◆ YOUR GOAL: What you return should be the lines from the first line of the records below through the line holding "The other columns", unchanged.

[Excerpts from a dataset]
--
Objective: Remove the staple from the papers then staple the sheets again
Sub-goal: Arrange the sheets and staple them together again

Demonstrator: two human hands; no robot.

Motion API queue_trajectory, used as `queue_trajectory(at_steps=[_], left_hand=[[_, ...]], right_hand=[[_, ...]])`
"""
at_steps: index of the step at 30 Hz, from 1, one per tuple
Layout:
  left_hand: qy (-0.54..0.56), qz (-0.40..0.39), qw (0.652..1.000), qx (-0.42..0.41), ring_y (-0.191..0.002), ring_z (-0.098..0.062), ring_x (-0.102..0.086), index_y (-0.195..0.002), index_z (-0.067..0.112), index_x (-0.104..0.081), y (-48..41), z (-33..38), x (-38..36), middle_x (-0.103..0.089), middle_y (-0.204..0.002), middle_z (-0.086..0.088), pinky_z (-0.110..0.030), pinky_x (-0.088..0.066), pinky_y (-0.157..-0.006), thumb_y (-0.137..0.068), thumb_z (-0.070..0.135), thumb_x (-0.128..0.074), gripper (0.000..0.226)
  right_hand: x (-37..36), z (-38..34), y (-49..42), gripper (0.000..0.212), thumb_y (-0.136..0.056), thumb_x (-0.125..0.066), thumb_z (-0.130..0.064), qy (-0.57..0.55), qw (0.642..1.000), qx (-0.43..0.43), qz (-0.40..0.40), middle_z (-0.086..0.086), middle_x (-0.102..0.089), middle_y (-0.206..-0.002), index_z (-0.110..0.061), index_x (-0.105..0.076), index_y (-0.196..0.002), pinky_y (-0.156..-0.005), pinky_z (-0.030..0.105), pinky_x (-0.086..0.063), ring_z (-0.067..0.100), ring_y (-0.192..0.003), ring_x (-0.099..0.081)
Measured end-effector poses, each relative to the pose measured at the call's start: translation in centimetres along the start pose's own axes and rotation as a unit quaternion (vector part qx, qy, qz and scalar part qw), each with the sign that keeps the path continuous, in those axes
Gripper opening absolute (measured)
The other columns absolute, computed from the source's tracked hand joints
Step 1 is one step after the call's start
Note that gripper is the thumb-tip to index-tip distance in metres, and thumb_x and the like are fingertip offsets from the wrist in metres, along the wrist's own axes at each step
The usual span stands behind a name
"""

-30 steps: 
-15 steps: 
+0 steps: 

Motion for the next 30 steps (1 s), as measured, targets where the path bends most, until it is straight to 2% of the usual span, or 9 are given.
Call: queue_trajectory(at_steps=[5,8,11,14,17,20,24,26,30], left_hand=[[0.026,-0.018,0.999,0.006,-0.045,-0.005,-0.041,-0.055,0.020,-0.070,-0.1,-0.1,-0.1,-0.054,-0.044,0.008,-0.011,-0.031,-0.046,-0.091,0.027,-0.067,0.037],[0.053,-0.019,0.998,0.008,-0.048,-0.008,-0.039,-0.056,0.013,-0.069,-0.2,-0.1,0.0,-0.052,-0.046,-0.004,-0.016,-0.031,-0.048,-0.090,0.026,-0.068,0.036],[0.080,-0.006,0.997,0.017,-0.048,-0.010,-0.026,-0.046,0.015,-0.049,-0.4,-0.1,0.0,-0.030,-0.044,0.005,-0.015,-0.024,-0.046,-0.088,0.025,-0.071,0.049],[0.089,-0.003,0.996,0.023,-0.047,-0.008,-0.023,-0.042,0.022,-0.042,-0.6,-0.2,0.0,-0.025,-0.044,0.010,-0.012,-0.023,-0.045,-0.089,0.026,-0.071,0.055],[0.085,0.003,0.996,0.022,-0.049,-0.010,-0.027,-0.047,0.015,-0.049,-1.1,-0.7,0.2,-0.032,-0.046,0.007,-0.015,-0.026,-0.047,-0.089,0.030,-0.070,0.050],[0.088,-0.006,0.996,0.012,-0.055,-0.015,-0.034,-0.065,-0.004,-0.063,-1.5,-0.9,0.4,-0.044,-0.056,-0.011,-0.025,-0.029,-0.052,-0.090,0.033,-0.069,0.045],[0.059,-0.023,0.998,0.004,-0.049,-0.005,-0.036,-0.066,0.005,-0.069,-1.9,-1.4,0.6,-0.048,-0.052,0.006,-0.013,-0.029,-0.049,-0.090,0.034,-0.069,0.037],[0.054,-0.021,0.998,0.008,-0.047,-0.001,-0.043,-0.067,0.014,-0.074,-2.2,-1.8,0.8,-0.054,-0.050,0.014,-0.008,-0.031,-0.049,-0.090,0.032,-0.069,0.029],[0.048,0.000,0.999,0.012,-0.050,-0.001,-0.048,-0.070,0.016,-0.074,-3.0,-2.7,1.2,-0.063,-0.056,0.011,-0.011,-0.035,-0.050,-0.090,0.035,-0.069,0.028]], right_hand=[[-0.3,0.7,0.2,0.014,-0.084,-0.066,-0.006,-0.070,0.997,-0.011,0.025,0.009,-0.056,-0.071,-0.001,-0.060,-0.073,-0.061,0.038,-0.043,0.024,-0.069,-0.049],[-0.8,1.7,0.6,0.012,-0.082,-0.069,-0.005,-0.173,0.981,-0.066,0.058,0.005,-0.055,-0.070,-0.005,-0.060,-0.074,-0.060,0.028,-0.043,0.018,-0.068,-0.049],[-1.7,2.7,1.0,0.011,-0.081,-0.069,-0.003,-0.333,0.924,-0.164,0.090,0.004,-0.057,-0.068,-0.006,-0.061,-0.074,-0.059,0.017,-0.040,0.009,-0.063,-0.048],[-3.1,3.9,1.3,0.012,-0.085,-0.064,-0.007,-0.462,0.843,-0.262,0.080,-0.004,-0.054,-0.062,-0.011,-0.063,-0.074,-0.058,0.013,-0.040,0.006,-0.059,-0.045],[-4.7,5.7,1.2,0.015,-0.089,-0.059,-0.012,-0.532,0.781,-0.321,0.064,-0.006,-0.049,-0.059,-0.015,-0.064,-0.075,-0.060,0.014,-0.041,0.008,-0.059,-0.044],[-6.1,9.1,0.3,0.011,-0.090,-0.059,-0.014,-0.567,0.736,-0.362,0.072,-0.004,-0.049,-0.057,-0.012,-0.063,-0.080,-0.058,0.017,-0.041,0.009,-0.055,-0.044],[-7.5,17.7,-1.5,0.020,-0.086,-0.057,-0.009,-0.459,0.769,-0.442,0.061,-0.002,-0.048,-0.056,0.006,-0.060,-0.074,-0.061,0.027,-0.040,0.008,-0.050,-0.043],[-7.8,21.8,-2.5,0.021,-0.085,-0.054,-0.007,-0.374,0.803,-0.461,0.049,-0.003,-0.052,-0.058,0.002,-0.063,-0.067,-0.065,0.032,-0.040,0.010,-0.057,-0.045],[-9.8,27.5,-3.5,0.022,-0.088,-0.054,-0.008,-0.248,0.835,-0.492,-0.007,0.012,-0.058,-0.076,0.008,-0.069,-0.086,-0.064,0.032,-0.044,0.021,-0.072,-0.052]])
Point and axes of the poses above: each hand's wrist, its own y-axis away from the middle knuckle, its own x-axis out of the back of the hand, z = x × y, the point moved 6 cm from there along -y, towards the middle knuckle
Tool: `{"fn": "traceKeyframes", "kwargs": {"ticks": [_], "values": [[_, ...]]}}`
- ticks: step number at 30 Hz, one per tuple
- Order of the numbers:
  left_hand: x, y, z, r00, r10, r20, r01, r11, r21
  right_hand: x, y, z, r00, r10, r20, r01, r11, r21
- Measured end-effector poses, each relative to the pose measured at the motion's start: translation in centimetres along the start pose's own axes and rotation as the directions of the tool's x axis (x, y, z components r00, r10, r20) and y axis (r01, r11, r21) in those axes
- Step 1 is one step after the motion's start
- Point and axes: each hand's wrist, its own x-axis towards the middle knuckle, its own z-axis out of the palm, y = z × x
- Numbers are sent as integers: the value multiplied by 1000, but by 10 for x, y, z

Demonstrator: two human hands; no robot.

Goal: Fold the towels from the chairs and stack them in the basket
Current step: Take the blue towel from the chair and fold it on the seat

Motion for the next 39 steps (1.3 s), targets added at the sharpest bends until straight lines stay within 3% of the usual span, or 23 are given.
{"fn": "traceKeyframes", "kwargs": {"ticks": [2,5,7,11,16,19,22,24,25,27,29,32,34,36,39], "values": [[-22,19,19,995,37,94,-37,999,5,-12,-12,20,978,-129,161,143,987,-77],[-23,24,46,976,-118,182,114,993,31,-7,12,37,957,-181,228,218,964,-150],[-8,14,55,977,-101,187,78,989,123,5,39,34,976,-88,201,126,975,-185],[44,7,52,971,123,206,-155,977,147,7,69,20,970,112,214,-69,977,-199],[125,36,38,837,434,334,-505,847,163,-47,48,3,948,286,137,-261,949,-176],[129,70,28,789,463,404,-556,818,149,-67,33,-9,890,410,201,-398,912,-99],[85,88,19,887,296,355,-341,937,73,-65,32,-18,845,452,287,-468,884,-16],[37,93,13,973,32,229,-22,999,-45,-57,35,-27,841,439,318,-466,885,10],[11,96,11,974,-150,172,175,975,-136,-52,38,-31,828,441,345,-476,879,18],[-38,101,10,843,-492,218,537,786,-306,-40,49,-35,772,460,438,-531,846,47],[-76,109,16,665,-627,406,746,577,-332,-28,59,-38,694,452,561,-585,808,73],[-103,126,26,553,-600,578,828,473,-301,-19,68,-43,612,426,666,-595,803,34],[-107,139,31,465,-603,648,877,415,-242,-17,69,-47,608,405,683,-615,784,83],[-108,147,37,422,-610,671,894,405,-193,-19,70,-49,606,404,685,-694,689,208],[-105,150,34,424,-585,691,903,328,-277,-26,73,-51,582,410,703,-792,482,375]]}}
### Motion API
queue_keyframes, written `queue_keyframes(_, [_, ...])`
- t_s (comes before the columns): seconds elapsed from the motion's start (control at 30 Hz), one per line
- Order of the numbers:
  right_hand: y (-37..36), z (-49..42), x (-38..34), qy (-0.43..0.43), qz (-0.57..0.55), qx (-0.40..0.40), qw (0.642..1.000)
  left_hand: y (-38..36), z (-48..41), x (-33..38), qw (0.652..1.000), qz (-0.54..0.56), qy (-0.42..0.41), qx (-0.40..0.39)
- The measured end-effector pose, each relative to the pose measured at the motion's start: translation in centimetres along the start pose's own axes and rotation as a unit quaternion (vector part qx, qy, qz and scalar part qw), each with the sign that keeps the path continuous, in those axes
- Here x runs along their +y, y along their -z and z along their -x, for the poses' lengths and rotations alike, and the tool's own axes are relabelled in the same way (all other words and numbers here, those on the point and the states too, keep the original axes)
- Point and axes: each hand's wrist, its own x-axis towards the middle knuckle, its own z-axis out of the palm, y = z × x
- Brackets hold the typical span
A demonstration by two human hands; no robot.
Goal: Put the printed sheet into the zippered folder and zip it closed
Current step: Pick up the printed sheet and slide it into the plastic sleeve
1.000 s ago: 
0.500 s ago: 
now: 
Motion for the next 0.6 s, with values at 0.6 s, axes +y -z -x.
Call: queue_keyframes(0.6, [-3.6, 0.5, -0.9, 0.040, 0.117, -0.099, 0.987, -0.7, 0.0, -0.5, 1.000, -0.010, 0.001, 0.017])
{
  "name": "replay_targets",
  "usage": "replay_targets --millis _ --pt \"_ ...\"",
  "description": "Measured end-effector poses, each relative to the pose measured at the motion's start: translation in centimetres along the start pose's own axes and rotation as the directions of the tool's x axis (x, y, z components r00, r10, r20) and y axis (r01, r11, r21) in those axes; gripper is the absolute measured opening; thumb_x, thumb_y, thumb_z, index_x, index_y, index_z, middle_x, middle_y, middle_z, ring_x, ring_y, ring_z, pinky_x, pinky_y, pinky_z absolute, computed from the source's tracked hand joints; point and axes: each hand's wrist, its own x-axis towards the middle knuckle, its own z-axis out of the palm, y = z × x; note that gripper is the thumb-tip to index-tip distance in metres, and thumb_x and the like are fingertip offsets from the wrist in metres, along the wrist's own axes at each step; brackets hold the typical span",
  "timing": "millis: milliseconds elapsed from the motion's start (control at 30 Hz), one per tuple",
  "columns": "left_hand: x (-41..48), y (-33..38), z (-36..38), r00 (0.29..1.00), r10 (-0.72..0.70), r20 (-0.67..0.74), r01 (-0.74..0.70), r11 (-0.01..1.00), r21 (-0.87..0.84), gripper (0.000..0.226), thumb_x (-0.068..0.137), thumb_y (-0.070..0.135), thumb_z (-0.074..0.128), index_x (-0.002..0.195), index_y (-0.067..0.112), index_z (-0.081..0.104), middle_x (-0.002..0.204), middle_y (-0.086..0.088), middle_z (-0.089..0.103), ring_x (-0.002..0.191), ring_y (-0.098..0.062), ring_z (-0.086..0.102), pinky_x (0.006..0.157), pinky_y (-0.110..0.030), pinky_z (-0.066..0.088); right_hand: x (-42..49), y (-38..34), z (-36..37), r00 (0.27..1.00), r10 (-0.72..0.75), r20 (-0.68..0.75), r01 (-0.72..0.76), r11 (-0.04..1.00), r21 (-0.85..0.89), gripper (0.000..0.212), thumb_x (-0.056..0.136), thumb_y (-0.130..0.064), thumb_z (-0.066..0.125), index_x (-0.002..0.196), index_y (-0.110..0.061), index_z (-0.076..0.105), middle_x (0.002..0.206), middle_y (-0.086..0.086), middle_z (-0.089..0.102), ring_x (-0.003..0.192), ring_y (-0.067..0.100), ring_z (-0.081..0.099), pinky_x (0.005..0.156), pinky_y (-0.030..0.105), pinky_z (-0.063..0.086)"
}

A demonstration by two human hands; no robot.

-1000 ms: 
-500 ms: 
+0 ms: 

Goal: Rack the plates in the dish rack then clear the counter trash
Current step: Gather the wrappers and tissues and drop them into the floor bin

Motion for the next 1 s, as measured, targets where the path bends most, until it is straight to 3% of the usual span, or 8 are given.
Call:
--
◆ RESPONSE AREA:
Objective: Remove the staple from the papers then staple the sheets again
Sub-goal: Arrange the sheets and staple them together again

Demonstrator: two human hands; no robot.

Motion API queue_trajectory, used as `queue_trajectory(at_steps=[_], left_hand=[[_, ...]], right_hand=[[_, ...]])`
"""
at_steps: index of the step at 30 Hz, from 1, one per tuple
Layout:
  left_hand: qy (-0.54..0.56), qz (-0.40..0.39), qw (0.652..1.000), qx (-0.42..0.41), ring_y (-0.191..0.002), ring_z (-0.098..0.062), ring_x (-0.102..0.086), index_y (-0.195..0.002), index_z (-0.067..0.112), index_x (-0.104..0.081), y (-48..41), z (-33..38), x (-38..36), middle_x (-0.103..0.089), middle_y (-0.204..0.002), middle_z (-0.086..0.088), pinky_z (-0.110..0.030), pinky_x (-0.088..0.066), pinky_y (-0.157..-0.006), thumb_y (-0.137..0.068), thumb_z (-0.070..0.135), thumb_x (-0.128..0.074), gripper (0.000..0.226)
  right_hand: x (-37..36), z (-38..34), y (-49..42), gripper (0.000..0.212), thumb_y (-0.136..0.056), thumb_x (-0.125..0.066), thumb_z (-0.130..0.064), qy (-0.57..0.55), qw (0.642..1.000), qx (-0.43..0.43), qz (-0.40..0.40), middle_z (-0.086..0.086), middle_x (-0.102..0.089), middle_y (-0.206..-0.002), index_z (-0.110..0.061), index_x (-0.105..0.076), index_y (-0.196..0.002), pinky_y (-0.156..-0.005), pinky_z (-0.030..0.105), pinky_x (-0.086..0.063), ring_z (-0.067..0.100), ring_y (-0.192..0.003), ring_x (-0.099..0.081)
Measured end-effector poses, each relative to the pose measured at the call's start: translation in centimetres along the start pose's own axes and rotation as a unit quaternion (vector part qx, qy, qz and scalar part qw), each with the sign that keeps the path continuous, in those axes
Gripper opening absolute (measured)
The other columns absolute, computed from the source's tracked hand joints

No further answer is expected.